Shell Cell Values

ShellCellValues(geom_interpol::Interpolation, func_interpol::Interpolation, quad_rule::AbstractQuadratureRule)

A ShellCellValues object stores precomputed shape function data and reference geometry for a shell element. Works with Vec{3} node coordinates — no manual 2D projection required.

Shape function data (N, dNdξ, d2Ndξ2) are computed once at construction time from ip_shape and qr. The reference coordinates in the physical space then computed on the fly using the geometric interpolation ip_geo $x(\xi) = \sum N_{i}^\text{geo}(\xi) x_{i}$ and the solution field are interpolated via the shape functions ip_shape $u(\xi) = \sum N_{i}^\text{shape}(\xi) u_{i}$.

Arguments:

• geom_interpol: an instance of an Interpolation which is used to interpolate the geometry. By default linear Lagrange interpolation is used.
• func_interpol: an instance of an Interpolation used to interpolate the approximated function
• quad_rule: an instance of a AbstractQuadratureRule

Keyword arguments: The following keyword arguments are experimental and may change in future minor releases

• mitc: an instant of MITC to specify the shear treatment used in the element (default NoMITC)
• E : an instance of AbstractStrainMeasure to specify the strain measure used in the element (default GreenLagrangeStrain)

Common methods:

• reinit! computes the reference geometry ($A_1$, $A_2$, $G_3$, $B$, $\cdots$) by differentiating the coordinate map using ip_geo.
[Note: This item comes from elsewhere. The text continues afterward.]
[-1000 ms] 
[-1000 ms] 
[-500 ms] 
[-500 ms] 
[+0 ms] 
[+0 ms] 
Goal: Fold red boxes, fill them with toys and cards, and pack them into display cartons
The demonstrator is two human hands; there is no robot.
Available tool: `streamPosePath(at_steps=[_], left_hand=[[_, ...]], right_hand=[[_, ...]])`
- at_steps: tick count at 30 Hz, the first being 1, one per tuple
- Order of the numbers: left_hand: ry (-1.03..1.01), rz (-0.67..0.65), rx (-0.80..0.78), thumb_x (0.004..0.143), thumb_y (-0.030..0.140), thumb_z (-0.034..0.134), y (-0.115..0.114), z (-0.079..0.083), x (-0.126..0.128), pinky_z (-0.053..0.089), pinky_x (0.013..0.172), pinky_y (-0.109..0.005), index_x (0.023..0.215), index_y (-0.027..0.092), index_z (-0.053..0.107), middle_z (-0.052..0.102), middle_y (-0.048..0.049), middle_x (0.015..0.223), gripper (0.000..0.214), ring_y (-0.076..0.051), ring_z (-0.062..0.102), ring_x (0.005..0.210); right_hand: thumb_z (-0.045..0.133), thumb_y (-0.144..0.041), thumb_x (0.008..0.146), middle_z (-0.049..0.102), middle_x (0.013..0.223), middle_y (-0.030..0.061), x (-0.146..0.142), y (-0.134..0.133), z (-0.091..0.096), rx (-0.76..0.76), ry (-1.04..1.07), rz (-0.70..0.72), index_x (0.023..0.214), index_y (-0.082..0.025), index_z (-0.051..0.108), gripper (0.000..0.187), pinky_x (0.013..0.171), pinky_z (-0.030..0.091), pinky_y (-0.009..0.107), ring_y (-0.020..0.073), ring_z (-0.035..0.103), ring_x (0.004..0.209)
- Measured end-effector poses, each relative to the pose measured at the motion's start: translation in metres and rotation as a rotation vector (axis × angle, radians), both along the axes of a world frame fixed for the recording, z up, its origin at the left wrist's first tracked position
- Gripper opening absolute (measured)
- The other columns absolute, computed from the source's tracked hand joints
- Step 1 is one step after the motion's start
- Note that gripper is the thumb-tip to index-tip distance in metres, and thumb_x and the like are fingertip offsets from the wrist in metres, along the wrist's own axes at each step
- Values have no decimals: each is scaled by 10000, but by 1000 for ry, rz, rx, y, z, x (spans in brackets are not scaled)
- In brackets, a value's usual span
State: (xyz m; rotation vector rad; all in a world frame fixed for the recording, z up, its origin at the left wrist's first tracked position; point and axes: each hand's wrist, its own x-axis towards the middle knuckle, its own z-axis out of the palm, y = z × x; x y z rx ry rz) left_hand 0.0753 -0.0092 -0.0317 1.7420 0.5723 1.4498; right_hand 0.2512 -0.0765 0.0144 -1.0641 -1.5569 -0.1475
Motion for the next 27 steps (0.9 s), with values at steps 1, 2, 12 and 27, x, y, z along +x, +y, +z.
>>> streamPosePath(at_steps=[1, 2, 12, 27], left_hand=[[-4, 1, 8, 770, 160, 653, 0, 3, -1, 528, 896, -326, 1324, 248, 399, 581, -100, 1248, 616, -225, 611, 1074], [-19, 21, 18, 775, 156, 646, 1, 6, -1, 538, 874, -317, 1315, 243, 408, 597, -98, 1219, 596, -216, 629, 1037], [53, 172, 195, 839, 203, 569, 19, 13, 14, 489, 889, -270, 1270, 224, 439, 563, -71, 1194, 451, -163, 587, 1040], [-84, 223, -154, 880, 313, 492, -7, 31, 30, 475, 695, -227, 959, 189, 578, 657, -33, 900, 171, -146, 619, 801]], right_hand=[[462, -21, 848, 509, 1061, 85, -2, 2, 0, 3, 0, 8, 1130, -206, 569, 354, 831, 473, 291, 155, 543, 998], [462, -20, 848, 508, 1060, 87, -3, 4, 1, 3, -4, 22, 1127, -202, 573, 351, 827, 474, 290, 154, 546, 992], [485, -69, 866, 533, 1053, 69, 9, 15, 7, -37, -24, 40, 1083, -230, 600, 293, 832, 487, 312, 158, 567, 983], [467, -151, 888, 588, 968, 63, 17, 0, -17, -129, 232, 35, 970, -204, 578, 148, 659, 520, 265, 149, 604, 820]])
reinit!(scv::ShellCellValues, x::AbstractVector)
reinit!(scv::ShellCellValues, cc::CellCache)
reinit!(scv::ShellCellValues, cell::AbstractCell)

Update the ShellCellValues object for a cell with cell coordinates x. The derivatives of the shape functions, and the new integration weights are computed.

The reference surface measures such as the covariant basis are recomputed and stored per quadrature point.

Note: For ShellCellValues where a shear treatment has been specified, the MITC data is also reinit!.

function_value(scv, qp, u_e)

Interpolate the displacement field at quadrature point qp from a flat DOF vector u_e. Works for both KL (3 DOFs/node: $[u_1,u_2,u_3,\cdots]$) and RM (5 DOFs/node: $[u_1,u_2,u_3,\varphi_1,\varphi_2,\cdots]$). The DOF stride is inferred from length(u_e) ÷ n_nodes; only the first 3 DOFs of each node (the displacement components) are used.

kinematics(scv, qp, u_e)

Compute current kinematics at quadrature point qp given nodal displacements u_e (flat vector of length 3 * n_nodes: [$u_1$, $v_1$, $w_1$, $\cdots$]).

Reference geometry (A_1, A_2, A_metric) is read from scv, which must have been reinit!-ed with the element coordinates before calling this function.

Returns $(a_1, a_2, A_\text{metric}, a_\text{metric})$.